Assigned task =>
The material below contains a line with "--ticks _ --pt" and a line with "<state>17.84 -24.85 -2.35". Copy exactly those two lines and all lines between them.

Dataset entries =>
========================================

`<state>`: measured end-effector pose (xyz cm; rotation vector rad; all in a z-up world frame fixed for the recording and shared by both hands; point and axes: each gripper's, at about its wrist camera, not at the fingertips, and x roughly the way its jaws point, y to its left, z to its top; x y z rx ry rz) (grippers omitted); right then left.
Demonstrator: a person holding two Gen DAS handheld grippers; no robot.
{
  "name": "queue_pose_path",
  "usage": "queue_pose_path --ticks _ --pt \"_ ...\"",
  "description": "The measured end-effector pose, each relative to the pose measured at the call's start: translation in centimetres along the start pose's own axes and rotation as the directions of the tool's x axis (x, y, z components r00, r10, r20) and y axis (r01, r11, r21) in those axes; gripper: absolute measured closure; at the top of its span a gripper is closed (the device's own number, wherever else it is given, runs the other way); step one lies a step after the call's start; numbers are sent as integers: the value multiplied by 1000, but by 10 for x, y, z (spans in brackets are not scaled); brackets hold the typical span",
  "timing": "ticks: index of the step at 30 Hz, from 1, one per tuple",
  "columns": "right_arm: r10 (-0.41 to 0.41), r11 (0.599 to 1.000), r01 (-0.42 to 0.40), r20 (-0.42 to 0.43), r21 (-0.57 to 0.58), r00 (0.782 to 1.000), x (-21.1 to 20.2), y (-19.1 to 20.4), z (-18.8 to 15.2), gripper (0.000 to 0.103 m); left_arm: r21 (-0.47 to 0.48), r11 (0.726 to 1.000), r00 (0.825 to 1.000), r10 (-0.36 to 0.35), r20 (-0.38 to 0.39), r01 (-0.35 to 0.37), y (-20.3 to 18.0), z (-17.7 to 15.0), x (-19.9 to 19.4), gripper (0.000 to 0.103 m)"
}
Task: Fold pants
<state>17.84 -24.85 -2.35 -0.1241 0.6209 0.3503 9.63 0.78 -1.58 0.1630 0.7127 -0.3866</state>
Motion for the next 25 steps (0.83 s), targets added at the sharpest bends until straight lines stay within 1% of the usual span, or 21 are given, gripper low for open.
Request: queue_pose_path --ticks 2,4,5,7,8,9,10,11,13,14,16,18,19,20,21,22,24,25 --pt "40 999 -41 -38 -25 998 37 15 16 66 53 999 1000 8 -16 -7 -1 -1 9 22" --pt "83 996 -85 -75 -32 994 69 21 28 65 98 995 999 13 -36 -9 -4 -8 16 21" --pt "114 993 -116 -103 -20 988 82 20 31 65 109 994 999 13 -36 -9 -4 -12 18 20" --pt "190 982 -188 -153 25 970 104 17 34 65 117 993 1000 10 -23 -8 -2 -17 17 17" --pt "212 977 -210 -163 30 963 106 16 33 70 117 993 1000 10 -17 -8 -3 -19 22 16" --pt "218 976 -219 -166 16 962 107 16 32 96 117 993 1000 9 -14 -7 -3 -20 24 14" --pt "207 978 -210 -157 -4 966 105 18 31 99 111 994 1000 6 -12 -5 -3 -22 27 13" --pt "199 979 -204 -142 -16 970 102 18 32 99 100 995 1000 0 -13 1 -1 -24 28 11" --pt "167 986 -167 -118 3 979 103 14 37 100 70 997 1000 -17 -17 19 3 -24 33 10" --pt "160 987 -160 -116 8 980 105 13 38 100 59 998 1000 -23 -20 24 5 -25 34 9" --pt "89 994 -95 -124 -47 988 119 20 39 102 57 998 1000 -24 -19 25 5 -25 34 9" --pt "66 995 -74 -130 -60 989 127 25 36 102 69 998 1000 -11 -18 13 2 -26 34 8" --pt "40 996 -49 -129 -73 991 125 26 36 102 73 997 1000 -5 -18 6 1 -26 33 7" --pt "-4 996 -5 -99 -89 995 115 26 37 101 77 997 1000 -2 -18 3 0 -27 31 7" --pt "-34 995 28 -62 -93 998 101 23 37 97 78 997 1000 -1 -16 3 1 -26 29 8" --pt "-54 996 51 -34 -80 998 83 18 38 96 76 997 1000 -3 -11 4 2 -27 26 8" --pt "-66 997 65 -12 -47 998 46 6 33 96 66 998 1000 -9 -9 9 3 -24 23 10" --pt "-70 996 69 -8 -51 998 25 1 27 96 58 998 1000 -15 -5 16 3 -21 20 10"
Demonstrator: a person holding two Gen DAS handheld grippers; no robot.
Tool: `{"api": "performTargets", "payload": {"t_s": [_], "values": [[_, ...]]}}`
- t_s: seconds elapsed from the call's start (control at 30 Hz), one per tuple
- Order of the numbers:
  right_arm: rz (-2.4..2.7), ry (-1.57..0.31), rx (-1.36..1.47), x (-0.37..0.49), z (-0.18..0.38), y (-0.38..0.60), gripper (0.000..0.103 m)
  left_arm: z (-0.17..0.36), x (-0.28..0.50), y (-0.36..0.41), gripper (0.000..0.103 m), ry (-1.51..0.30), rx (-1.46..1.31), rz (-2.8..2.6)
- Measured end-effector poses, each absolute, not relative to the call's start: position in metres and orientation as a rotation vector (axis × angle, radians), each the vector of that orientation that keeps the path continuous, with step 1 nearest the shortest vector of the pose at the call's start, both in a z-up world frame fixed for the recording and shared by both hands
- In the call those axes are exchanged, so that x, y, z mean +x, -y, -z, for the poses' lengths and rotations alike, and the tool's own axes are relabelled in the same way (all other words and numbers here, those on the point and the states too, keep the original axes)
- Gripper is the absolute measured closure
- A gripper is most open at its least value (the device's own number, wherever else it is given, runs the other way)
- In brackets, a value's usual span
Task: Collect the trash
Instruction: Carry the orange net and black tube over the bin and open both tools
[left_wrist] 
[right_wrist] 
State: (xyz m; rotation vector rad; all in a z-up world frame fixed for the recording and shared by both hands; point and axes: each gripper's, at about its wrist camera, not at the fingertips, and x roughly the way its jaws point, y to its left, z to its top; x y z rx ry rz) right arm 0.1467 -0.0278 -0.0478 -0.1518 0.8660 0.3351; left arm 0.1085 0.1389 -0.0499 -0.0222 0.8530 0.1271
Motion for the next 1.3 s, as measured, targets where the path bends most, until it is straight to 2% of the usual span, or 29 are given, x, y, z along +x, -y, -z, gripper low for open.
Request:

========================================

Result for this task =>
  "usage": "queue_pose_path --ticks _ --pt \"_ ...\"",
  "description": "The measured end-effector pose, each relative to the pose measured at the call's start: translation in centimetres along the start pose's own axes and rotation as the directions of the tool's x axis (x, y, z components r00, r10, r20) and y axis (r01, r11, r21) in those axes; gripper: absolute measured closure; at the top of its span a gripper is closed (the device's own number, wherever else it is given, runs the other way); step one lies a step after the call's start; numbers are sent as integers: the value multiplied by 1000, but by 10 for x, y, z (spans in brackets are not scaled); brackets hold the typical span",
  "timing": "ticks: index of the step at 30 Hz, from 1, one per tuple",
  "columns": "right_arm: r10 (-0.41 to 0.41), r11 (0.599 to 1.000), r01 (-0.42 to 0.40), r20 (-0.42 to 0.43), r21 (-0.57 to 0.58), r00 (0.782 to 1.000), x (-21.1 to 20.2), y (-19.1 to 20.4), z (-18.8 to 15.2), gripper (0.000 to 0.103 m); left_arm: r21 (-0.47 to 0.48), r11 (0.726 to 1.000), r00 (0.825 to 1.000), r10 (-0.36 to 0.35), r20 (-0.38 to 0.39), r01 (-0.35 to 0.37), y (-20.3 to 18.0), z (-17.7 to 15.0), x (-19.9 to 19.4), gripper (0.000 to 0.103 m)"
}
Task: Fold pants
<state>17.84 -24.85 -2.35 -0.1241 0.6209 0.3503 9.63 0.78 -1.58 0.1630 0.7127 -0.3866</state>

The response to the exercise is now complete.